Of the 208 households, 22.1% of which had children under the age of 18 living with them, 42.8% were married couples living together, 7.7% were cohabitating couples, 24.0% had a female householder with no spouse or partner present and 25.5% had a male householder with no spouse or partner present. 47.1% of all households were non-families. 42.3% of all households were made up of individuals, 17.8% had someone living alone who was 65 years old or older.

The median age in the city was 45.6 years. 20.3% of the residents were under the age of 20; 6.1% were between the ages of 20 and 24; 22.6% were from 25 and 44; 29.6% were from 45 and 64; and 21.4% were 65 years of age or older. The gender makeup of the city was 51.7% male and 48.3% female.

===2010 census===
As of the census of 2010, there were 375 people, 182 households, and 104 families living in the city. The population density was 215.5 PD/sqmi. There were 216 housing units at an average density of 124.1 /sqmi. The racial makeup of the city was 98.7% White, 0.8% Native American, 0.3% Asian, and 0.3% from two or more races. Hispanic or Latino of any race were 0.5% of the population.

There were 182 households, of which 24.2% had children under the age of 18 living with them, 45.1% were married couples living together, 6.6% had a female householder with no husband present, 5.5% had a male householder with no wife present, and 42.9% were non-families. 35.2% of all households were made up of individuals, and 13.7% had someone living alone who was 65 years of age or older. The average household size was 2.06 and the average family size was 2.60.

The median age in the city was 46.6 years. 19.2% of residents were under the age of 18; 6% were between the ages of 18 and 24; 23.7% were from 25 to 44; 30.2% were from 45 to 64; and 20.8% were 65 years of age or older. The gender makeup of the city was 49.9% male and 50.1% female.

===2000 census===
As of the census of 2000, there were 421 people, 194 households, and 108 families living in the city. The population density was 345.2 PD/sqmi. There were 222 housing units at an average density of 182.0 /sqmi. The racial makeup of the city was 98.57% White, 0.48% African American and 0.95% Native American. Hispanic or Latino of any race were 0.71% of the population.
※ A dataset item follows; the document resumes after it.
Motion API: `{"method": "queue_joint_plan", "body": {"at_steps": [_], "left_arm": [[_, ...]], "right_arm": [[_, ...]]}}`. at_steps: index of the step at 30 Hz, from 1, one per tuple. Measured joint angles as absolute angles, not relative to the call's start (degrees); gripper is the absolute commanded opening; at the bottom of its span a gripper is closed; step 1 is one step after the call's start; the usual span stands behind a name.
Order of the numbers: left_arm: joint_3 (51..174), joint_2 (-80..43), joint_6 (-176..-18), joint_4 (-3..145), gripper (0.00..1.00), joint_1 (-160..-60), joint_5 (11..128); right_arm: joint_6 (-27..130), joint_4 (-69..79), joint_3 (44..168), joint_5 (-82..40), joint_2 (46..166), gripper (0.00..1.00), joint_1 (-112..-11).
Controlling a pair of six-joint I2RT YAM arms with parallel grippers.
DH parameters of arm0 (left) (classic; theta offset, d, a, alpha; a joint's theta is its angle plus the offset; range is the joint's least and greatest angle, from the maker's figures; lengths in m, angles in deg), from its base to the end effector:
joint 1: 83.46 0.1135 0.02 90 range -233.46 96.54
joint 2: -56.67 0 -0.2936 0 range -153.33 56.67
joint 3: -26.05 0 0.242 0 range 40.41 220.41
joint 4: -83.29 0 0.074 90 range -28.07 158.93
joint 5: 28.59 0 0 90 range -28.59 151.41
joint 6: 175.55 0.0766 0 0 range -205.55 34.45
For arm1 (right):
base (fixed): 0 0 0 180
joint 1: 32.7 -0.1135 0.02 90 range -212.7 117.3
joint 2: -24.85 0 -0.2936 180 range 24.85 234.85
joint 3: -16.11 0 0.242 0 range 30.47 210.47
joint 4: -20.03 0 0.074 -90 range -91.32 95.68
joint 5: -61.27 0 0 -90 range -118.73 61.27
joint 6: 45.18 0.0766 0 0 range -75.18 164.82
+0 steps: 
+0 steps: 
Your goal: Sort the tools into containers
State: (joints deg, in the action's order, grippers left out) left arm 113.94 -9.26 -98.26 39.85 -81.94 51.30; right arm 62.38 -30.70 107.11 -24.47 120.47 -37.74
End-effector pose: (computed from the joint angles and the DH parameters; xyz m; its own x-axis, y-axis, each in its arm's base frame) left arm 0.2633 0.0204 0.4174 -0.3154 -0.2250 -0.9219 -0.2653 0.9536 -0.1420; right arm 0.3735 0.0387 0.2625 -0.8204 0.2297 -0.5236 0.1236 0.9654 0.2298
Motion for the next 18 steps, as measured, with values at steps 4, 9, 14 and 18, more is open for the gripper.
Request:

There were 194 households, out of which 24.2% had children under the age of 18 living with them, 42.3% were married couples living together, 8.8% had a female householder with no husband present, and 44.3% were non-families. 37.6% of all households were made up of individuals, and 12.9% had someone living alone who was 65 years of age or older. The average household size was 2.17 and the average family size was 2.91.

Age spread: 22.3% under the age of 18, 9.0% from 18 to 24, 28.7% from 25 to 44, 26.8% from 45 to 64, and 13.1% who were 65 years of age or older. The median age was 39 years. For every 100 females, there were 91.4 males. For every 100 females age 18 and over, there were 97.0 males.

==Education==
It is within the MFL MarMac Community School District. The district formed on July 1, 1994, with the merger of the Mar-Mac and M-F-L districts.